----- Data to use -----

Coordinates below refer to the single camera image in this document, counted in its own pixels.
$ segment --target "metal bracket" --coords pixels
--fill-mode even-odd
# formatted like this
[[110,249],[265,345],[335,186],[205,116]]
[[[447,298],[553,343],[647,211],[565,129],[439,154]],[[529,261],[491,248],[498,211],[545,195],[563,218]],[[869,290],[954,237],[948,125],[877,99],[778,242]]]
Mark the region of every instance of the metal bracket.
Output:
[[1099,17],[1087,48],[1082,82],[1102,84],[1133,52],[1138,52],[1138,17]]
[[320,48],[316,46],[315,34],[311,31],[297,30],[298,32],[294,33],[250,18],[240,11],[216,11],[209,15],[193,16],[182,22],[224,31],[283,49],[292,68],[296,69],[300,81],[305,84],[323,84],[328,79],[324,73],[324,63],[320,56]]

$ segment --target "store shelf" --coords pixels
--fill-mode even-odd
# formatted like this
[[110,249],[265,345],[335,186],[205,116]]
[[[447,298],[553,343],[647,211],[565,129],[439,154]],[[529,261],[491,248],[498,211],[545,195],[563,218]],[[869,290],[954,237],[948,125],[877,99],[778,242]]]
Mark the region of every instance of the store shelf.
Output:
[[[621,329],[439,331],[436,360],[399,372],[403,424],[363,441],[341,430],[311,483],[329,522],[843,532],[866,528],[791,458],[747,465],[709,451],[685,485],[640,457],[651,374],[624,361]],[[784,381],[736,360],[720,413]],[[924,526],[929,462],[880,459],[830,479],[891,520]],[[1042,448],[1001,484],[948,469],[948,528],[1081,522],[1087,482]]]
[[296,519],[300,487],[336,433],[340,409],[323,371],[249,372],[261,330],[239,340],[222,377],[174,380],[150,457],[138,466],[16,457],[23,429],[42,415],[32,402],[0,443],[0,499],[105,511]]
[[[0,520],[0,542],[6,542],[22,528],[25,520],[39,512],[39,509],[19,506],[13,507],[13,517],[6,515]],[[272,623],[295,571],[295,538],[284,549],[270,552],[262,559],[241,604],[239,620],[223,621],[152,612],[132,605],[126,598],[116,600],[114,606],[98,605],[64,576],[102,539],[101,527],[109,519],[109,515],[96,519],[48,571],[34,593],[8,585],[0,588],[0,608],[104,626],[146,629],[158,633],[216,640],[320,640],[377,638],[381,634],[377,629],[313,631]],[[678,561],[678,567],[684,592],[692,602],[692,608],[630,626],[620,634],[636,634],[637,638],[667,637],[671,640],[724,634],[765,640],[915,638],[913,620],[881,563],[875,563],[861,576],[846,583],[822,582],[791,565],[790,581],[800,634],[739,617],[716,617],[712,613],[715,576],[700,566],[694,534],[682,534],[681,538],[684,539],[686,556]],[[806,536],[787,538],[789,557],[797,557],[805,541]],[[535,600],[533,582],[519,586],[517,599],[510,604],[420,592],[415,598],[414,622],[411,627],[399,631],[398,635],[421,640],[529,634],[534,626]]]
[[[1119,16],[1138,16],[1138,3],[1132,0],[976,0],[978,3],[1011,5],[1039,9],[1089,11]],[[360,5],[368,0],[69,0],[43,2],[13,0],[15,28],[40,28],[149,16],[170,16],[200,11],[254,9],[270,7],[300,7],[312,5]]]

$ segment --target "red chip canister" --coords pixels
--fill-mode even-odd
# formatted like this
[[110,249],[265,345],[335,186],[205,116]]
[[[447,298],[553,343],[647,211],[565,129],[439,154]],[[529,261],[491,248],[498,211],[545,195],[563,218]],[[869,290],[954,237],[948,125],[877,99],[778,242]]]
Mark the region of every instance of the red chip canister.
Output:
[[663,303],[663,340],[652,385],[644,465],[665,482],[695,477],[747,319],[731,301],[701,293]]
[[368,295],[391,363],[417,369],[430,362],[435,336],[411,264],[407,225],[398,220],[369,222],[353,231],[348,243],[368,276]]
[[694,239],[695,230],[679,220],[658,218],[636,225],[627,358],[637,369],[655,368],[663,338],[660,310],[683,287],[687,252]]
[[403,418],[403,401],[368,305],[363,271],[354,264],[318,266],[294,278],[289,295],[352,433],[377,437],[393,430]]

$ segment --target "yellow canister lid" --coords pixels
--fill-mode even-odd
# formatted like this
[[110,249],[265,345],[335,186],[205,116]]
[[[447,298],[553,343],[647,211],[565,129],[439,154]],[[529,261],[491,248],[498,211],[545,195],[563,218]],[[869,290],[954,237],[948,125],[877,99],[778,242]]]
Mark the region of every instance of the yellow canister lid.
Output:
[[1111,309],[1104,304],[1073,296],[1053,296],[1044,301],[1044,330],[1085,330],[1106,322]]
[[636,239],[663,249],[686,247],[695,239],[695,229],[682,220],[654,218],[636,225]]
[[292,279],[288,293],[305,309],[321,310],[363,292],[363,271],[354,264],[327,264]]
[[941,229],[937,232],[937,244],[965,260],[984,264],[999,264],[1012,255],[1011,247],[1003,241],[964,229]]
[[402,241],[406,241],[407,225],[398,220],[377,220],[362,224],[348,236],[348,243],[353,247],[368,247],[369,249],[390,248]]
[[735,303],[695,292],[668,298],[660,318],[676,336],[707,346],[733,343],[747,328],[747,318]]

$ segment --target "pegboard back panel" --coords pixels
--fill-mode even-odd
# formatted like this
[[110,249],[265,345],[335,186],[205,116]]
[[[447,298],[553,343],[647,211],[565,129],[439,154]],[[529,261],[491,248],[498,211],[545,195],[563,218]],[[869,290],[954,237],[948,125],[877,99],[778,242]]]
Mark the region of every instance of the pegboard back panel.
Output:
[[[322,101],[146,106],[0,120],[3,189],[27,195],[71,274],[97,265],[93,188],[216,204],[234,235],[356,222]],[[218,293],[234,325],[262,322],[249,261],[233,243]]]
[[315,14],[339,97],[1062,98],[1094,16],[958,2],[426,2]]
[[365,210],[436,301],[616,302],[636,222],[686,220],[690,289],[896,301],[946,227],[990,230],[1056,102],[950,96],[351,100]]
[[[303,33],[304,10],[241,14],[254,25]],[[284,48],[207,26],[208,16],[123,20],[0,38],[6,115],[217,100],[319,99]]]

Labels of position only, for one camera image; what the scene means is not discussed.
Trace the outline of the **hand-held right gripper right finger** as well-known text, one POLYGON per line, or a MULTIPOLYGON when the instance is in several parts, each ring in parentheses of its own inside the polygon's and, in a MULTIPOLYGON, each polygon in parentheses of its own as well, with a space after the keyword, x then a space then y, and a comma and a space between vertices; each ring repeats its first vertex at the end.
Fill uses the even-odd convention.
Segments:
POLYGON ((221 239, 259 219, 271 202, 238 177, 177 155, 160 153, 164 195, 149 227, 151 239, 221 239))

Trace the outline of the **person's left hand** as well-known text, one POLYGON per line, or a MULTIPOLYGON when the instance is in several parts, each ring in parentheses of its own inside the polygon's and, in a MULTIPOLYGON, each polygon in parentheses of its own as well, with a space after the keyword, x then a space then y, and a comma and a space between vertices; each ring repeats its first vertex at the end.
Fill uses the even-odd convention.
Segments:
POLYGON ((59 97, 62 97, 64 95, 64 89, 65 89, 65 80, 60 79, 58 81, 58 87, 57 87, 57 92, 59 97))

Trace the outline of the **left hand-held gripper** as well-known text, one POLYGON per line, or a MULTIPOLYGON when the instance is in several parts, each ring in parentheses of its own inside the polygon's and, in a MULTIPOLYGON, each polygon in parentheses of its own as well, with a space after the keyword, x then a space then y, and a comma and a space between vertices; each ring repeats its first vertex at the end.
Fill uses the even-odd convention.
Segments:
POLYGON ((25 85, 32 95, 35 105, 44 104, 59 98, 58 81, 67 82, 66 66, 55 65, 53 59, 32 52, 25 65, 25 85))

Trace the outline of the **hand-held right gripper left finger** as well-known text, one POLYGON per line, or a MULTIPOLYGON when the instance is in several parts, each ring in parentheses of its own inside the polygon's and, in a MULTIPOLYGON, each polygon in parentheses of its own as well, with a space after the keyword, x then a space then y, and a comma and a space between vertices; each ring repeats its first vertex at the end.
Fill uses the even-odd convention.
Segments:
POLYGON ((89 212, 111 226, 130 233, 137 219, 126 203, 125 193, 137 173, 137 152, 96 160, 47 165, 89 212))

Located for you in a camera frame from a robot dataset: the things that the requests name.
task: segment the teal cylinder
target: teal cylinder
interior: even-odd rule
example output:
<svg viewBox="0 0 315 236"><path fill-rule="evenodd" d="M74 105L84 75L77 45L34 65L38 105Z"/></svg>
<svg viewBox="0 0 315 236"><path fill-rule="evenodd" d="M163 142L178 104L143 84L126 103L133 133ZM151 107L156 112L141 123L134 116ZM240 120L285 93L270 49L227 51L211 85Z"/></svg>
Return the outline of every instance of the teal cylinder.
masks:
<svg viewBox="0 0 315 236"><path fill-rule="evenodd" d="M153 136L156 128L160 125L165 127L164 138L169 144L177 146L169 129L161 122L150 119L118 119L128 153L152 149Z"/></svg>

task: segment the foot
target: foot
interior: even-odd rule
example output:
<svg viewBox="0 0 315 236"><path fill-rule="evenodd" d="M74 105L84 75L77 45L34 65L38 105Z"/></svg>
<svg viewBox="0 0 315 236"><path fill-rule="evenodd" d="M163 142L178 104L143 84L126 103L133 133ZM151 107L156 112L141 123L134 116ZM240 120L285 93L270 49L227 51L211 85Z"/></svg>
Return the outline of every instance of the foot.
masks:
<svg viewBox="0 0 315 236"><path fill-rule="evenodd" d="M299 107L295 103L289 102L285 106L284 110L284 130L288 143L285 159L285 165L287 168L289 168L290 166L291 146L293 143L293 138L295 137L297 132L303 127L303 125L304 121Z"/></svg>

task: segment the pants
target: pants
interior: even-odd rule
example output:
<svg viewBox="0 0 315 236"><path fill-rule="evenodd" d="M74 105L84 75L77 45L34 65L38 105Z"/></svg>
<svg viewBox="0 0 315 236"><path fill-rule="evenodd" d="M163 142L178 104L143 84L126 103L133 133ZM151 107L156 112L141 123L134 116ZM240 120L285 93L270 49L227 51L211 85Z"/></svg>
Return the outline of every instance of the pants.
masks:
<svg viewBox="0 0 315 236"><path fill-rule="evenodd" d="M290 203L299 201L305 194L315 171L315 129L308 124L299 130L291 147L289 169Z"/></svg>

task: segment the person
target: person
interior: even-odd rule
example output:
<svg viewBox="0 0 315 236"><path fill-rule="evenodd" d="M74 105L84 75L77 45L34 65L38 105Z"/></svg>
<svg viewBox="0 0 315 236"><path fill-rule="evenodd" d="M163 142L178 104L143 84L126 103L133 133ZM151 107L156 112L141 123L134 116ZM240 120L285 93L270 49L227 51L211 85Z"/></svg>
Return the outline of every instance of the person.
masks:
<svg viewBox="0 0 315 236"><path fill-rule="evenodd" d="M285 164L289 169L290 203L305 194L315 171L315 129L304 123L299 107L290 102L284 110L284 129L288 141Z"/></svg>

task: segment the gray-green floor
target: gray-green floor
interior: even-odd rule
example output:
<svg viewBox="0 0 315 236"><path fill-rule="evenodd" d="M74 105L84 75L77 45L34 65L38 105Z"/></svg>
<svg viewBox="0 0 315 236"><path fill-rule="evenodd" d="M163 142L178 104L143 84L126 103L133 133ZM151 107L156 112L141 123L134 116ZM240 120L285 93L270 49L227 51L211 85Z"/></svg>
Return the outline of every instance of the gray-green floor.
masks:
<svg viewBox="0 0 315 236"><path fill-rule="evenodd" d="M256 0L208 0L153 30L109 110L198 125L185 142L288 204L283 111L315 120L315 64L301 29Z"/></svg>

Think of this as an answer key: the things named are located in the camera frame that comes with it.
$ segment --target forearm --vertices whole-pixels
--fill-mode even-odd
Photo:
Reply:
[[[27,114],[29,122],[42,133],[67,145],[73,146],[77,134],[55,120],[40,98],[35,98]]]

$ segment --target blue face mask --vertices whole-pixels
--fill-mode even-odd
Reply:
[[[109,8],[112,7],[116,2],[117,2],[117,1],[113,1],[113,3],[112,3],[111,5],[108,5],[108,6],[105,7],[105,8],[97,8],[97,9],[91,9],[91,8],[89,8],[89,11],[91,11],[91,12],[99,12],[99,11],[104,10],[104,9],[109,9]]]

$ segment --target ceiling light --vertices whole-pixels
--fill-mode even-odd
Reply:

-----

▶ [Activity]
Using the word "cylinder" as the filter, copy each matching line from the material.

▶ [Expected answer]
task: segment the teal cylinder
target: teal cylinder
Return the outline of every instance of the teal cylinder.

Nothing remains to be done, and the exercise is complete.